I have a few feedbacks/questions for the polygon table:
If the polygons reported are WWTP catchement areas then are the values reported for the variable polypop the same than for popServ from the site table?
We get update of the equivalent inhabitants behind each WWTP more or less every year (equivalent inhabitants can change slightly over time depending on the population movements and also modifications on the sewage network).
polypo and popServ only allow to report a single value but it would be better to report the equivalent inhabitants evolution over years. How to report all the updates of the equivalent inhabitants in the ODM (taking into account we use the inhabitants to calculate the viral load, so each covid measures should be easily linkable with its corresponding yearly inhabitant value)? By creating a new entry for a wwtp in table site (and its catchment area in table polygon) each time the inhabitant are updated? Or maybe more complex but more efficient by creating a separate table for population data but then more difficult to link a measure with a specific year inhabitant value?
why not use a geography/geometry variable type for geoWKT in table polygon and geoLat/geoLong in table site instead of varchar? Databases have a set of tools which allow to query geographical/geometric data.
And finally more a long term thought about the polygon table: I would include all the geographical data which describe a site in this table not only polygons. That would include the location of the site (which are points object in GIS system), polygons (a second GIS object) for catchment areas and even lines (the third GIS object type) for a sewage network. I would also rename the table Geometry or something similar.
The polygons can be really anything (i.e. administrative areas, health zones etc_, not necessarily a catchment area but yes, if it’s a catchment area served by a single wwtp/site, then yes, the polypop and popServ could be the same.
Any time a parameter is changed in the “yellow” tables (i.e. you get updated values for equivalent population), an updated dataset with the changed values should be provided. The philosophy here is that the known (old) values are valid until they are changed by an update (no need to provide a full dataset with each set of, say, weekly measurements). That’s what the lastEdited dates are used for.
Geometry use could be problematic when lacking the projection, so we insist on using geography and specifying the EPSG. Also, different countries have different conventions in reporting geographies and coordinates. We believe that using varchar allows for maximum flexibility and inclusiveness. Anyhow, the ODM ERD that you see is, if you want, the customer-facing interface, not the database implementation, which comes after a set of ETL processes that will, of course, validate and convert all the inputs to proper database data types.
Each point/site can be associated with multiple polygons and, moreover, can be a parent for other points/sites (think all the manholes in a sewershed). Lines are just degenerate polygons so yes, we can even store the network if we really want. Regarding the use of Geometry, again, I’d avoid it at all costs. It might work at local level but not when dealing with international reports, with multiple projections.

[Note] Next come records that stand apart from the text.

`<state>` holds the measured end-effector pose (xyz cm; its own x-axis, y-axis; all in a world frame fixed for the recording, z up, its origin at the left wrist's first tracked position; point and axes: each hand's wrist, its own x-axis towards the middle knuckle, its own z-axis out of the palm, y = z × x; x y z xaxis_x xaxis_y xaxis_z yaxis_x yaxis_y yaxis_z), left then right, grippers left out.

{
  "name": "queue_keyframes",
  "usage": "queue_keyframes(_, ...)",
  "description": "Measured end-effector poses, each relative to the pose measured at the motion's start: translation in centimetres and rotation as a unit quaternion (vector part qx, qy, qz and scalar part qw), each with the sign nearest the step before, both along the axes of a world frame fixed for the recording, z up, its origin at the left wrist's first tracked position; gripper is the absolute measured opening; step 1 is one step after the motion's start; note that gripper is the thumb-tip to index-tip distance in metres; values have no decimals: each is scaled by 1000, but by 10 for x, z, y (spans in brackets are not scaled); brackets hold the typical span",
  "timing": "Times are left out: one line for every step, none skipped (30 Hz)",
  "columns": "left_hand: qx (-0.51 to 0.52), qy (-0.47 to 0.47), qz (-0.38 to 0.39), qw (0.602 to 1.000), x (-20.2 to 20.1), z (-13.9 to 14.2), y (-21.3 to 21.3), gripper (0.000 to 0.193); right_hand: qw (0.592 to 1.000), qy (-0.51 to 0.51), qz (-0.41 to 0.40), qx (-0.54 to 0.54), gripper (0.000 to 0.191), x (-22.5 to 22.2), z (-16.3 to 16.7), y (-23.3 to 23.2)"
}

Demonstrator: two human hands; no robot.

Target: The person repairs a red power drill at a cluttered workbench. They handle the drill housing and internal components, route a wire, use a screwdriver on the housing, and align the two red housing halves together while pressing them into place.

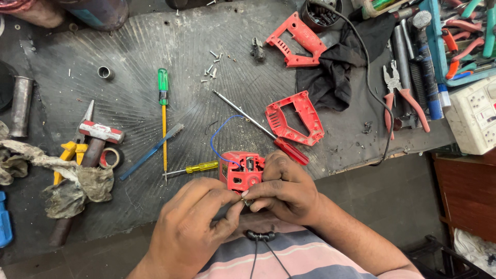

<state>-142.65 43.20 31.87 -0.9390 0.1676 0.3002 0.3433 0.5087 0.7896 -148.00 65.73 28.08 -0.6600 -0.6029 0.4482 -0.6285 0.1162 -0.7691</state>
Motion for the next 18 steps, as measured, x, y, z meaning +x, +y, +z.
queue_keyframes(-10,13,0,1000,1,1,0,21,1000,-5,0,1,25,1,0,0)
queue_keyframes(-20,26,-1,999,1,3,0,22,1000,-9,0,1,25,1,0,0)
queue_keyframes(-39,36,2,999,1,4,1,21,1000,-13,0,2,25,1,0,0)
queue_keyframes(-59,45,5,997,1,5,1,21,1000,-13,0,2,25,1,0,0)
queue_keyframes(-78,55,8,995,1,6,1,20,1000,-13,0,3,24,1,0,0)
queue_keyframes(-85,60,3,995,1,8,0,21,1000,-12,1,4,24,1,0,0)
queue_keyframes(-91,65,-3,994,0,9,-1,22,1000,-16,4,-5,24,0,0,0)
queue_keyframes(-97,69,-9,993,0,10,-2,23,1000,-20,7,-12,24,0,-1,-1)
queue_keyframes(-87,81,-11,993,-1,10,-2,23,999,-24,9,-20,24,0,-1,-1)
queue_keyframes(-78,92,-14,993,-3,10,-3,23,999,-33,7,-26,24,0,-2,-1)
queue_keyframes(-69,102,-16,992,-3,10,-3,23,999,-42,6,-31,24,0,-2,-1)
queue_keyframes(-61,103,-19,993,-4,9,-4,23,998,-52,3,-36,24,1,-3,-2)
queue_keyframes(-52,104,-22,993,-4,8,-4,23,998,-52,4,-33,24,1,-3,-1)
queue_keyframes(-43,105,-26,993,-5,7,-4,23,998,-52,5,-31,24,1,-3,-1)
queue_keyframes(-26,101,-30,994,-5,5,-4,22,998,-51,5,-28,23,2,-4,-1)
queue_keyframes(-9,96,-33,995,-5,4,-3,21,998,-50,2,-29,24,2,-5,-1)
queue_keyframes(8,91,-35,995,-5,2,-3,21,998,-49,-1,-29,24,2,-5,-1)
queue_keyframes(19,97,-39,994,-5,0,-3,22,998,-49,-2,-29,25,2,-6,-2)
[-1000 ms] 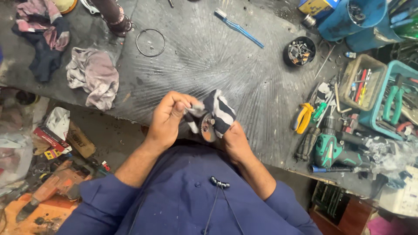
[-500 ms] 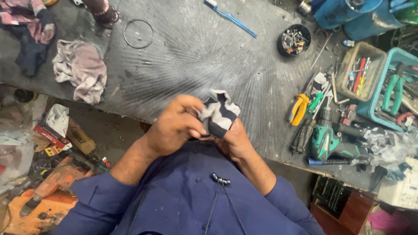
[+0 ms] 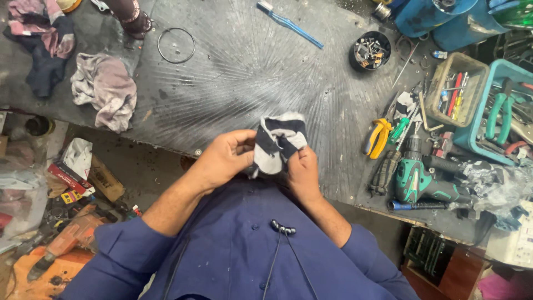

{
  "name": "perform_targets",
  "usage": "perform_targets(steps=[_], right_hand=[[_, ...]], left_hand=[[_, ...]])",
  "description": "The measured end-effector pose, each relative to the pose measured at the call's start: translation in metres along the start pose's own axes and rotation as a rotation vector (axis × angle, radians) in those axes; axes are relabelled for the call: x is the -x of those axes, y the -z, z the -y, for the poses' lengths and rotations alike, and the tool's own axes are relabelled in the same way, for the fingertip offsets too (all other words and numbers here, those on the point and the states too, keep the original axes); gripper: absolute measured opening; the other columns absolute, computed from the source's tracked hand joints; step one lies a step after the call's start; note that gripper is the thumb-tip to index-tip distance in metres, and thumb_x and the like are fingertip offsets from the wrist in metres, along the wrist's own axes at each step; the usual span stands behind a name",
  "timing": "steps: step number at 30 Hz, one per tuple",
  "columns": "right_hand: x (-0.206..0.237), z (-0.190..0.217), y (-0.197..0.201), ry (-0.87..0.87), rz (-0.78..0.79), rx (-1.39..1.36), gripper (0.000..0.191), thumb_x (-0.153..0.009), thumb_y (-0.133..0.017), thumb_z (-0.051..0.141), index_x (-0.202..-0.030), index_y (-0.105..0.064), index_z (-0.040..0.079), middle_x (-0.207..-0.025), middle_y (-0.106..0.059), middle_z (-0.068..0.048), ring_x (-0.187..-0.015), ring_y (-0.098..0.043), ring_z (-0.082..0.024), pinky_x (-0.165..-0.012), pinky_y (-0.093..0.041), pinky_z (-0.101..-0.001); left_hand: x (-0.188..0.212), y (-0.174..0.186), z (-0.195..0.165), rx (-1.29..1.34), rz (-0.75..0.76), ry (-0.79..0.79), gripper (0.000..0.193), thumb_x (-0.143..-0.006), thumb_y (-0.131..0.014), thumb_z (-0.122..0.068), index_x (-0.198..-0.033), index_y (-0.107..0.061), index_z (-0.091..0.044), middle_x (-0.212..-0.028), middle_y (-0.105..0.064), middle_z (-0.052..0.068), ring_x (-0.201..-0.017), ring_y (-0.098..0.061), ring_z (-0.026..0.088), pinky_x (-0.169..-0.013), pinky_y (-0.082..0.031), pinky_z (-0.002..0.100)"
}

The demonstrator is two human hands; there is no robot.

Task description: The person uses a cordless drill to tighten screws on a small black electrical component, then wipes a motor armature with a cloth and cleans a gear with a screwdriver and a toothbrush. The person places the cleaned parts on the workbench.

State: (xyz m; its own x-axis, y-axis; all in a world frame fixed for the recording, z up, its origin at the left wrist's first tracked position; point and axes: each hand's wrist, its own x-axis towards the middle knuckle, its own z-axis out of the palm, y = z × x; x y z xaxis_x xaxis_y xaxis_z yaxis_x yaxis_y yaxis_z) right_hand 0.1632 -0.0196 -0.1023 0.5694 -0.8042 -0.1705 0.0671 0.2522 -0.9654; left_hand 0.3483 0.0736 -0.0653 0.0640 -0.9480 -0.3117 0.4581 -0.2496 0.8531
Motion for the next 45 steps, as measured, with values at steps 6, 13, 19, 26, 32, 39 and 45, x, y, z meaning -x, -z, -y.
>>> perform_targets(steps=[6,13,19,26,32,39,45], right_hand=[[0.001,0.002,0.003,-0.069,0.134,0.048,0.03,-0.1,-0.06,0.003,-0.13,-0.062,-0.002,-0.122,-0.07,-0.005,-0.111,-0.064,-0.011,-0.097,-0.052,-0.0276],[0.011,-0.002,-0.001,-0.151,0.326,0.046,0.033,-0.094,-0.068,0.003,-0.126,-0.062,-0.002,-0.115,-0.069,-0.002,-0.106,-0.064,-0.01,-0.095,-0.052,-0.0286],[0.001,-0.013,0.009,-0.161,0.174,0.098,0.026,-0.101,-0.064,0.008,-0.124,-0.066,-0.003,-0.111,-0.071,-0.004,-0.1,-0.065,-0.011,-0.087,-0.053,-0.0284],[0.002,-0.007,-0.01,-0.04,0.145,0.184,0.033,-0.097,-0.062,0.006,-0.129,-0.063,-0.002,-0.119,-0.07,-0.003,-0.106,-0.065,-0.01,-0.089,-0.052,-0.0258],[-0.013,0.02,-0.016,0.126,0.232,0.801,0.03,-0.083,-0.071,0.009,-0.113,-0.071,0.002,-0.103,-0.076,-0.011,-0.096,-0.074,-0.02,-0.083,-0.057,-0.0342],[-0.023,0.024,-0.022,0.17,0.433,0.782,0.025,-0.086,-0.068,0.014,-0.11,-0.069,0.005,-0.101,-0.075,-0.013,-0.094,-0.074,-0.031,-0.084,-0.057,-0.0393],[-0.021,0.012,-0.032,0.265,0.361,0.854,0.027,-0.086,-0.071,0.018,-0.109,-0.07,0.005,-0.102,-0.073,-0.014,-0.095,-0.072,-0.036,-0.081,-0.056,-0.0426]], left_hand=[[0.0,-0.004,0.026,-0.05,-0.202,-0.254,0.026,-0.099,-0.061,0.0,-0.123,-0.069,0.002,-0.106,-0.069,0.0,-0.099,-0.064,0.007,-0.088,-0.052,0.023],[-0.022,0.008,0.052,-0.149,-0.294,-0.031,0.012,-0.098,-0.068,-0.004,-0.094,-0.072,0.006,-0.081,-0.067,0.0,-0.073,-0.055,0.004,-0.062,-0.045,0.022],[-0.001,0.003,0.041,-0.001,-0.244,-0.048,0.019,-0.096,-0.065,-0.009,-0.112,-0.073,-0.002,-0.091,-0.072,-0.001,-0.077,-0.06,0.005,-0.068,-0.049,0.023],[0.009,-0.002,0.02,-0.572,-0.434,-0.085,0.021,-0.087,-0.069,-0.013,-0.103,-0.073,-0.001,-0.09,-0.077,0.008,-0.08,-0.071,0.011,-0.073,-0.056,0.028],[0.023,-0.006,0.013,-0.662,-0.473,-0.174,0.021,-0.08,-0.073,-0.016,-0.094,-0.072,-0.001,-0.079,-0.072,0.011,-0.069,-0.07,0.019,-0.065,-0.055,0.033],[0.029,0.004,0.009,-0.932,-0.494,-0.283,0.021,-0.078,-0.071,-0.017,-0.091,-0.068,-0.001,-0.087,-0.068,0.018,-0.083,-0.067,0.039,-0.072,-0.053,0.047],[0.028,0.0,0.012,-0.96,-0.518,-0.283,0.021,-0.079,-0.069,-0.018,-0.088,-0.065,0.0,-0.088,-0.068,0.019,-0.087,-0.066,0.042,-0.076,-0.053,0.05]])
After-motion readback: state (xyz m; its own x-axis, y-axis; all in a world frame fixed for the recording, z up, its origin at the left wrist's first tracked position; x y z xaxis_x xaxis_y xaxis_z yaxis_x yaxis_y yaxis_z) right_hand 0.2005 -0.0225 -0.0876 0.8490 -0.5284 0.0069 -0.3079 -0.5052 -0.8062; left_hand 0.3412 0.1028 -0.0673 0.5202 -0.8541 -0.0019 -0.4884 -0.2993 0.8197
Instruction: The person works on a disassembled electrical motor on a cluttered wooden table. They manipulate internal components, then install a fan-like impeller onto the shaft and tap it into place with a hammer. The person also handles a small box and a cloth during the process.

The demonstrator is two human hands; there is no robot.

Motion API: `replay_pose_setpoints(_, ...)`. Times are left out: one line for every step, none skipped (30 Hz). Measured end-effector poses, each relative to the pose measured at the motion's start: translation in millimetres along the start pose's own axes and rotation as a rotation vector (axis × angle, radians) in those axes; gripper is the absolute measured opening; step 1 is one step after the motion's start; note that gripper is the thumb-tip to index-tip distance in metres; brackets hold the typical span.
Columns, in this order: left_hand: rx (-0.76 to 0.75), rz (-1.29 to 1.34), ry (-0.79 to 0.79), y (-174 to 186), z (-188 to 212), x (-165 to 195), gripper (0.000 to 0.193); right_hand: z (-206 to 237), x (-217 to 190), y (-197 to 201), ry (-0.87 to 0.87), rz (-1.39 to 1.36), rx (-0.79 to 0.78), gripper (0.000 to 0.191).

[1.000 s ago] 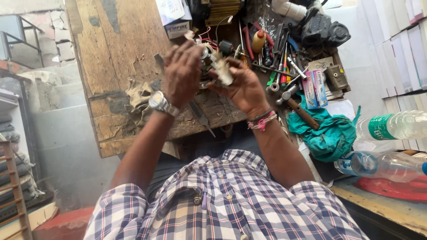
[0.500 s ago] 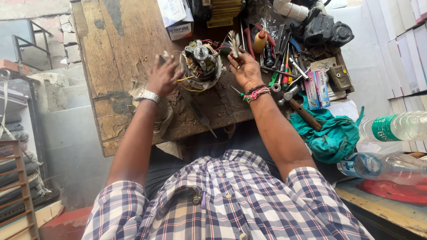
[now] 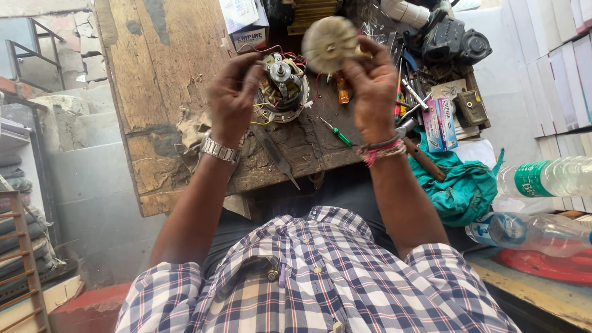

Regarding the second point, my question was rather how to handle this in a database which would use the ODM for its structure. We could of course modify it on our own to take into account multiple population values across time, but would not it be better to foresee the possibility for a next version to take this limitation into account and provide a solution in the ODM?
These population values across time can be important for the end users if for instance they want to calculate the viral load (viral load = conc * daily flow/ (pop*100.000)). We always use the viral load in Belgium for reporting, decisions, etc. and never the concentration alone and the pop values in your calculations are these for the corresponding year of the sample day used to measure the concentration.
If we only provide the last update of the population value the end users will never be able to reuse and reproduce the calculations like we do.
The only possibility I see to take into account this with the current ODM is to add an extra line for each WWTP in the sites table each time the population value is updated
I don’t really see a problem but maybe I do not properly understand your concern.
As I see it, for a particular site/polygon you will create a history of popServ/polypop every time you provide a new dataset with this value updated. We won’t erase the old value and update it with the new one. Of course, the lastEdited date should be updated with each addition or change of any value in the site or polygon tables.
Your measurements comes from samples having a colDTstart and colDTend (collection start and end dates) which will always fall between two lastEdited dates of the popServ/polypop or the last lastEdited value and the present date. With this, you can associate the measurements done on the samples with the proper popServ/polypop.
Does this answers your concern?
Yes I think this replies to my concern.
The only downside I believe is that the sites table entry will have to be duplicated each time the popServ is updated. Maybe it would make more sense to store the popServ in a separate table with links to siteID and measureID. This way each WWTP would be reported only once in the sites table.
But this would of course be more for a long term improvement of the ODM.